## What to produce:
Note each line in the data below that holds "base", and copy it.

○ ○ ○ ○ ○

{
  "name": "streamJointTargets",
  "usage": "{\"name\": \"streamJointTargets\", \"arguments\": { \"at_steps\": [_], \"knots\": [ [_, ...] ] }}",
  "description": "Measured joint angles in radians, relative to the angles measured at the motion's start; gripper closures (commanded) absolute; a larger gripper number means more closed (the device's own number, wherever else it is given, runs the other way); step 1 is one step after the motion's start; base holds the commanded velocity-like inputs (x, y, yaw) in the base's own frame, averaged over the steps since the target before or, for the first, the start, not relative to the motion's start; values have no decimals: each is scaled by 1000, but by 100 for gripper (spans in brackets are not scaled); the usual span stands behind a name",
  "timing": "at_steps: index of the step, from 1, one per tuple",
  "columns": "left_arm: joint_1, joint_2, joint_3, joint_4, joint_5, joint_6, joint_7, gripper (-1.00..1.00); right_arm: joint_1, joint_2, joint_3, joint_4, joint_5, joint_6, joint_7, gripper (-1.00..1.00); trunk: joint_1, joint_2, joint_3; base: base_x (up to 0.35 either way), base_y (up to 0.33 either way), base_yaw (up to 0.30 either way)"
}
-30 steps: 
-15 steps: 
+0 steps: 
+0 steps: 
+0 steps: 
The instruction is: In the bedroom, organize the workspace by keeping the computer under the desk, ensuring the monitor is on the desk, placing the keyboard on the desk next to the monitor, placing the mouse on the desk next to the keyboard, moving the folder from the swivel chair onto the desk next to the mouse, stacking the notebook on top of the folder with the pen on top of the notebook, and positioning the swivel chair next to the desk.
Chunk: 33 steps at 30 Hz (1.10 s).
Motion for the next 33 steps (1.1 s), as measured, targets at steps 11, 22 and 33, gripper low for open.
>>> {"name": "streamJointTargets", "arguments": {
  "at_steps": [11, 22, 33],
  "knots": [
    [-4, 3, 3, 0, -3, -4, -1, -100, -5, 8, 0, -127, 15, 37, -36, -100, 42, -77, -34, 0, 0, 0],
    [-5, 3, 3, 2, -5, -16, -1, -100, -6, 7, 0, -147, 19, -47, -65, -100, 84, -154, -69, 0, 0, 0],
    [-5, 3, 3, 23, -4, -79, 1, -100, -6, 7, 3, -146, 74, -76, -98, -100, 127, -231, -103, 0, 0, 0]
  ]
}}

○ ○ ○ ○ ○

## Problem solution:
  "description": "Measured joint angles in radians, relative to the angles measured at the motion's start; gripper closures (commanded) absolute; a larger gripper number means more closed (the device's own number, wherever else it is given, runs the other way); step 1 is one step after the motion's start; base holds the commanded velocity-like inputs (x, y, yaw) in the base's own frame, averaged over the steps since the target before or, for the first, the start, not relative to the motion's start; values have no decimals: each is scaled by 1000, but by 100 for gripper (spans in brackets are not scaled); the usual span stands behind a name",
  "columns": "left_arm: joint_1, joint_2, joint_3, joint_4, joint_5, joint_6, joint_7, gripper (-1.00..1.00); right_arm: joint_1, joint_2, joint_3, joint_4, joint_5, joint_6, joint_7, gripper (-1.00..1.00); trunk: joint_1, joint_2, joint_3; base: base_x (up to 0.35 either way), base_y (up to 0.33 either way), base_yaw (up to 0.30 either way)"

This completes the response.